I think that when a person can’t overcome the grief then grief counseling or a group is the best way to go.
Grief is a lot like trauma, in some ways, in that it’s usually better to get the jump on it. If someone has progressed past normal grief into prolonged/profound grief? That’s an entirely different set of issues, and a helluva lot harder to deal with. Generally looking at
years of specialized therapy, instead of a few months of bereavement. Similar to how If trauma therapists can get to people right in the wake of a disaster they can often times help prevent people from developing PTSD, if grief therapists can get to people at the beginning of a bereavement they can often times help prevent years of unnecessary hardship. Not always. Some people truly want to punish themselves for someone’s death, and destroying their own life is the only way they feel rises to the occasion, but that’s very much different than the work they normally do, helping people with raw grief in the wake of recent loss. It’s a very small subset of the population.
One of my best friends is a licensed clinical social worker specializing in death and dying... they actually try to get to people in advance as much as possible (whilst their loved one is still going through cancer treatment or in hospice or before the still birth or etc.), before the death actually happens, because starting the process early helps to prevent so many suicides, lost jobs, & ruined lives due to prolonged and profound grief.

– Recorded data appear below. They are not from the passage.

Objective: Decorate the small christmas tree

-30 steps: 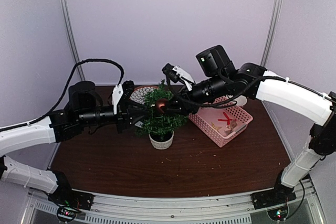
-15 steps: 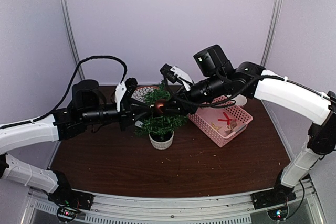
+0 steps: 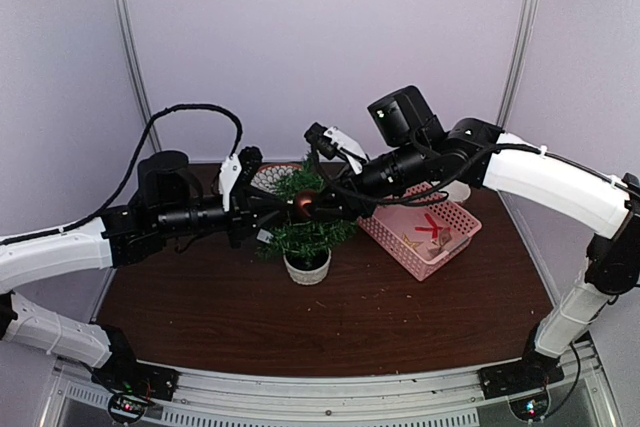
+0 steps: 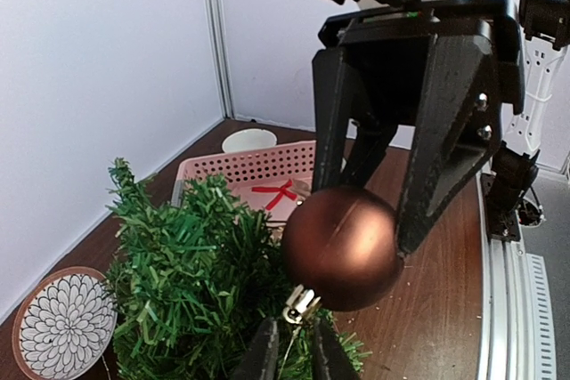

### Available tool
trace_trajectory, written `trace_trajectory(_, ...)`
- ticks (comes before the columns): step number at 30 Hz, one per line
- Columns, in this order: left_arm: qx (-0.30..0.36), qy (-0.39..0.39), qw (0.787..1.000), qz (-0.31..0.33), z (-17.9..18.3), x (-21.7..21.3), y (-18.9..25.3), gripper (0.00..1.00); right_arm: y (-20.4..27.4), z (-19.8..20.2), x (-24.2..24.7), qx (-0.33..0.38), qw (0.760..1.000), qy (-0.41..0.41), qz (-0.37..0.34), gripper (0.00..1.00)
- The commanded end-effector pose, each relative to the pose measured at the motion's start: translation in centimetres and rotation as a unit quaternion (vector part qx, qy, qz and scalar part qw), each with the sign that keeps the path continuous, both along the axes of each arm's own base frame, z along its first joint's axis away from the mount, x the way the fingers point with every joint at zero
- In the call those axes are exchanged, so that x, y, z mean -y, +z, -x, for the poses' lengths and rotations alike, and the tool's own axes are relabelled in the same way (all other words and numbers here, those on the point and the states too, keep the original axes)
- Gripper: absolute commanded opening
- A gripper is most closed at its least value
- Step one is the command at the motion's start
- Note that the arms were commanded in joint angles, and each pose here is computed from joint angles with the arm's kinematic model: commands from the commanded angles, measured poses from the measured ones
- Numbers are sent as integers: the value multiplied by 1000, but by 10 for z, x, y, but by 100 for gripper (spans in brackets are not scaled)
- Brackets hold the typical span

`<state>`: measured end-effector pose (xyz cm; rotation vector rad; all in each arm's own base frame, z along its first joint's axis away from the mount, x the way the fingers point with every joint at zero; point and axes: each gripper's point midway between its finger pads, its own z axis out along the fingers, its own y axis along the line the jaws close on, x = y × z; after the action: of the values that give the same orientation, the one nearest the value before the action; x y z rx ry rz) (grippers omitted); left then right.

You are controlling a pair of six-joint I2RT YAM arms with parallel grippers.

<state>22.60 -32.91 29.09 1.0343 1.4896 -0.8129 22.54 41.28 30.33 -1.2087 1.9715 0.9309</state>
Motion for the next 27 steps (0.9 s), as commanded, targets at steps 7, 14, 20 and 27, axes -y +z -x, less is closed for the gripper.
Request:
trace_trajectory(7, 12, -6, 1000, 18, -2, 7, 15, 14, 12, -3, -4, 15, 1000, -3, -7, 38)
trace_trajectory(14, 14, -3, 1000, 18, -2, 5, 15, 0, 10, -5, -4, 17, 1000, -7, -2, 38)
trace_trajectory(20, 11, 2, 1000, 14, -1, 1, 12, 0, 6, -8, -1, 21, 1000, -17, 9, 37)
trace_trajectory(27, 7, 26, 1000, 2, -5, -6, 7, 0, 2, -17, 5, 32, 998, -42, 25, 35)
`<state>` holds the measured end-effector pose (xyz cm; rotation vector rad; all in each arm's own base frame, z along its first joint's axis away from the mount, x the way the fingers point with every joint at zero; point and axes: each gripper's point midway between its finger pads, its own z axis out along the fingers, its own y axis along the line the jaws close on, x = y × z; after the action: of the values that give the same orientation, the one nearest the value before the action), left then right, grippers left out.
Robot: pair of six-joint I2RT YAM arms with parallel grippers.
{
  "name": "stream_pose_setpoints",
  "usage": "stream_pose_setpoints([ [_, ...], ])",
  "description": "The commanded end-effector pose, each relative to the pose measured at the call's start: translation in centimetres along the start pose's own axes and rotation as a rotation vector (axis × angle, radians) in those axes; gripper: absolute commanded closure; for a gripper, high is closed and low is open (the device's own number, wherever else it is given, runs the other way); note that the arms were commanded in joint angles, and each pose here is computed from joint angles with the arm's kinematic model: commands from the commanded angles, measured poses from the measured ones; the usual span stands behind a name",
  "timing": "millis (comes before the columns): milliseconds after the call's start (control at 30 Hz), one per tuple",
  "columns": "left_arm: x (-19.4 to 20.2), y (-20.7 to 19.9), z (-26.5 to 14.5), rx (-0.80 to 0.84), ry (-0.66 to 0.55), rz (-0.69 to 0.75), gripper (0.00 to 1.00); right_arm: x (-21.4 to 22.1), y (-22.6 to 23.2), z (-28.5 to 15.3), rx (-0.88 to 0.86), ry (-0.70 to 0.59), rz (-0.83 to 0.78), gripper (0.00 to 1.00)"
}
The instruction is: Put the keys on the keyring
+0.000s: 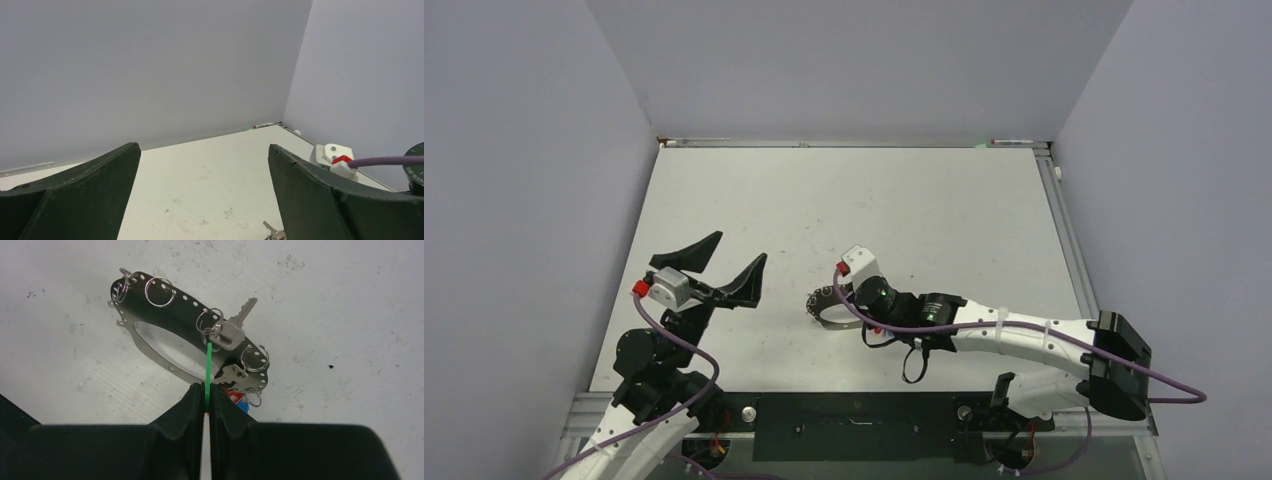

Grief counseling isn’t about
not grieving, nor putting it behind one / to bed, it’s an entirely different paradigm than trauma... it’s really... pretty. Profoundly beautiful might even be better/closer description. Not quite sure how to conceptualize it. Honoring both people. Those passed and those still here.
I’ve spent a lot of time -professionally- around trauma therapists, and a lot of time -professionally & socially- around grief therapists. Two toooooootally different groups of people. They hand off clients between each other an awful lot, because neither tends to be any good at what the other group does so well.